* Work to be completed:
Could you return each line of the material that has "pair" in it?

* Task input:
▼

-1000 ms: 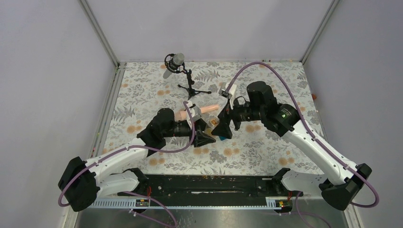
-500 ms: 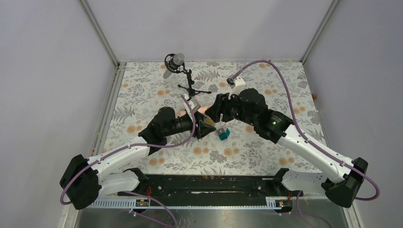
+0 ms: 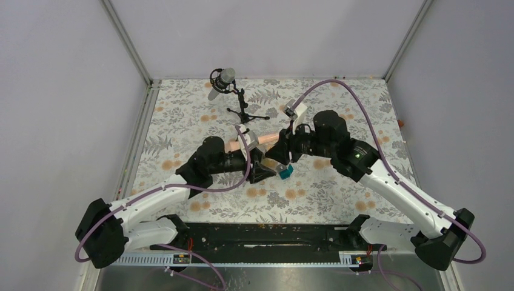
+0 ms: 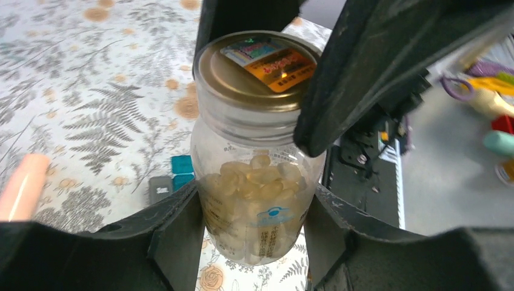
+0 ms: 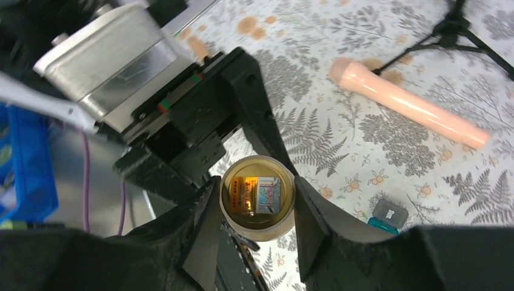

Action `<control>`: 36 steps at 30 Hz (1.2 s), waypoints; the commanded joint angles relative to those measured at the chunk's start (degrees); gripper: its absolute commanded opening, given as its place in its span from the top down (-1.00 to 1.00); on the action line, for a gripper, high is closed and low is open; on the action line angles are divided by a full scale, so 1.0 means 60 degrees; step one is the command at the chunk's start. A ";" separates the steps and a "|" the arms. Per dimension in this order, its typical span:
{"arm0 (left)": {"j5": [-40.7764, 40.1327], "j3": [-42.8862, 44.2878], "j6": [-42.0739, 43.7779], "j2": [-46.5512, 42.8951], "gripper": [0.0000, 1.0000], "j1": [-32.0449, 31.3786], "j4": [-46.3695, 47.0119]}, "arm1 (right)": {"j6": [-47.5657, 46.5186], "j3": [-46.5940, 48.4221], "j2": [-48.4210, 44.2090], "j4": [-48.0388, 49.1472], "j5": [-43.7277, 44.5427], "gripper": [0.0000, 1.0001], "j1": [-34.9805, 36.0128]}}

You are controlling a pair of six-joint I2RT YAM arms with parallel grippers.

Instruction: Sort the pills into containers

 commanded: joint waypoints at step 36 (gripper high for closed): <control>0.0544 0.0600 0.0831 0.0205 1.00 0.0071 -0.0334 | -0.0883 0.1203 0.0233 -0.1234 -0.0073 0.76 -0.0192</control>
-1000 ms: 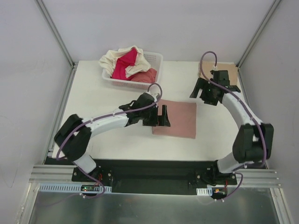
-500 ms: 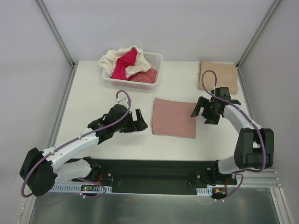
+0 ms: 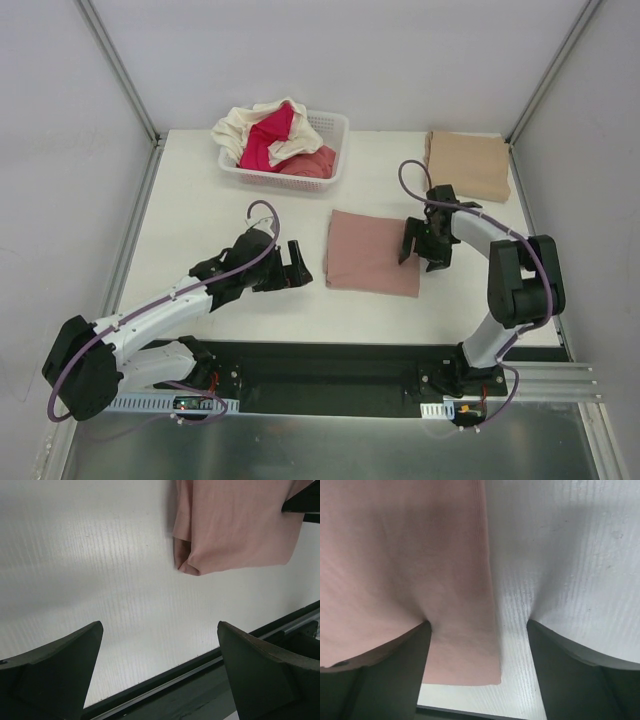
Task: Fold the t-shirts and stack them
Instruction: Fold the tshirt, then neatly place the folded tshirt to the corner
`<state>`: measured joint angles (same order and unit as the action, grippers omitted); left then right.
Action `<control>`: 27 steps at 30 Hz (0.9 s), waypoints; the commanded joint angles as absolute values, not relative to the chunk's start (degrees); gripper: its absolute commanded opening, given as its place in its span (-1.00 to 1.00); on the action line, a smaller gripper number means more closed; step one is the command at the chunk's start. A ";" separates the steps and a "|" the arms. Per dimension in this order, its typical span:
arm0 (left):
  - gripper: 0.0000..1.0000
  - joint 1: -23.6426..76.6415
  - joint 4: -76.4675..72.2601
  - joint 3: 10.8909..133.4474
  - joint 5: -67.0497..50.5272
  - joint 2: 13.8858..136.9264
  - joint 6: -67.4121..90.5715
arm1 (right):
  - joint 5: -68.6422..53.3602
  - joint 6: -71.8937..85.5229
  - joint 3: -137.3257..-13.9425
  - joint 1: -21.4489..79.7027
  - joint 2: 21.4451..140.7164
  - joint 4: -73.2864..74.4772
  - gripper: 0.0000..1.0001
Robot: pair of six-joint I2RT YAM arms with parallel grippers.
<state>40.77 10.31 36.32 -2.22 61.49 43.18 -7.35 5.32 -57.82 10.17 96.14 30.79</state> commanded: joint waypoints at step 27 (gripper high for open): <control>0.99 37.35 13.79 33.49 5.27 53.88 42.36 | 5.00 -6.40 -86.47 18.54 113.11 37.79 -0.99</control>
<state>38.13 11.40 34.33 1.65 56.03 43.86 -0.97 -1.39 -80.23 18.37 112.46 37.60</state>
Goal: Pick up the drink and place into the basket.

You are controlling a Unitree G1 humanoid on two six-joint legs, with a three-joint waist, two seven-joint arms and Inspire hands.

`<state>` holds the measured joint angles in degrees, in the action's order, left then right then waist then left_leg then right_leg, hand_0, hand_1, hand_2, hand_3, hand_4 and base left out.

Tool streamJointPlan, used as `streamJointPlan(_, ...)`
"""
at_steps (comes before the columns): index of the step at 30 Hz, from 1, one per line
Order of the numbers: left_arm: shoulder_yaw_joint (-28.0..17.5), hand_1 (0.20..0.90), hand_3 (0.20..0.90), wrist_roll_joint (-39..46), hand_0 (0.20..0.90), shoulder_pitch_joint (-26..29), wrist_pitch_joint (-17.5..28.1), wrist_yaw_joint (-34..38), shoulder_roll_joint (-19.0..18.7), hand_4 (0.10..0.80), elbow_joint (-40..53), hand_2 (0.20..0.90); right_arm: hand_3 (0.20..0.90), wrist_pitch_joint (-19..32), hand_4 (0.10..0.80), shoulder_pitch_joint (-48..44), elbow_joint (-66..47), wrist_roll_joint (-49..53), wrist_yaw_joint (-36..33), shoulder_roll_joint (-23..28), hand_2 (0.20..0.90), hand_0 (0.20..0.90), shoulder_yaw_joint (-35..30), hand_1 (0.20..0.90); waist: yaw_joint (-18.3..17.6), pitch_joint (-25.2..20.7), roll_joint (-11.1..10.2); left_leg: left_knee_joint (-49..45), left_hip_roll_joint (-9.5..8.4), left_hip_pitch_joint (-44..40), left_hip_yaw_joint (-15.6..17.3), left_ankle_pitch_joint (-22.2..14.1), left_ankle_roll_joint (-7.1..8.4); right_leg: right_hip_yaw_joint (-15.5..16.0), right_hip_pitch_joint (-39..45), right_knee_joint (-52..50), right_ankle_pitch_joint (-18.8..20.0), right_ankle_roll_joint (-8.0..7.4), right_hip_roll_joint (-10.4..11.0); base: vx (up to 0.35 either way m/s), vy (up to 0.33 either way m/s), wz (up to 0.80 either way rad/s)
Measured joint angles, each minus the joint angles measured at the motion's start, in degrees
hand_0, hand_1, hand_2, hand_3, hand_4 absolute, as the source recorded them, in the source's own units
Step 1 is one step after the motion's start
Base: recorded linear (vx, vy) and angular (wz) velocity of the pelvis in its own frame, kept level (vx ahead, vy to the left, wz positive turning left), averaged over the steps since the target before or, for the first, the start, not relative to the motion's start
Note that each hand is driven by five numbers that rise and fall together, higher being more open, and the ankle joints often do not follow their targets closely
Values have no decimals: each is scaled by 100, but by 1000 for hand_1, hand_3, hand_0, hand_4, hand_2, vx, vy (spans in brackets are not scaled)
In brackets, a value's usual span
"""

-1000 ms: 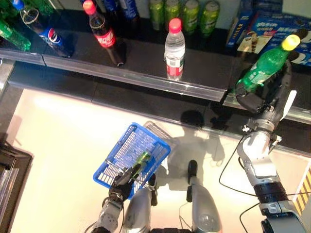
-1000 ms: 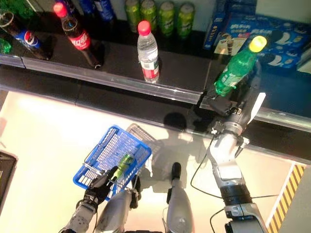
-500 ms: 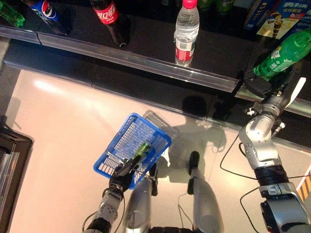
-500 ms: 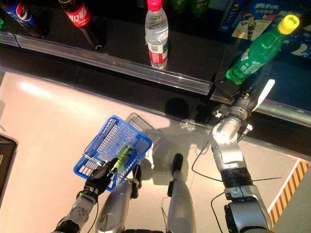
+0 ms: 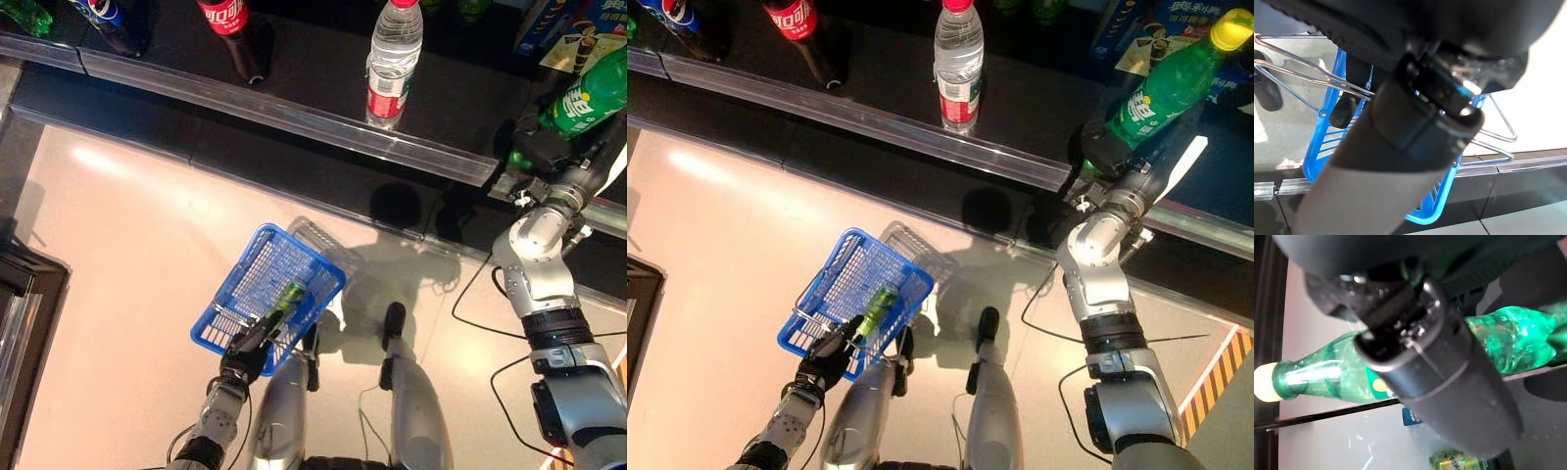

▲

* Exercise output:
You are controlling a pair of six-joint I2RT YAM arms with parallel grippers.
Robot: pair of six-joint I2RT YAM arms with parallel grippers.

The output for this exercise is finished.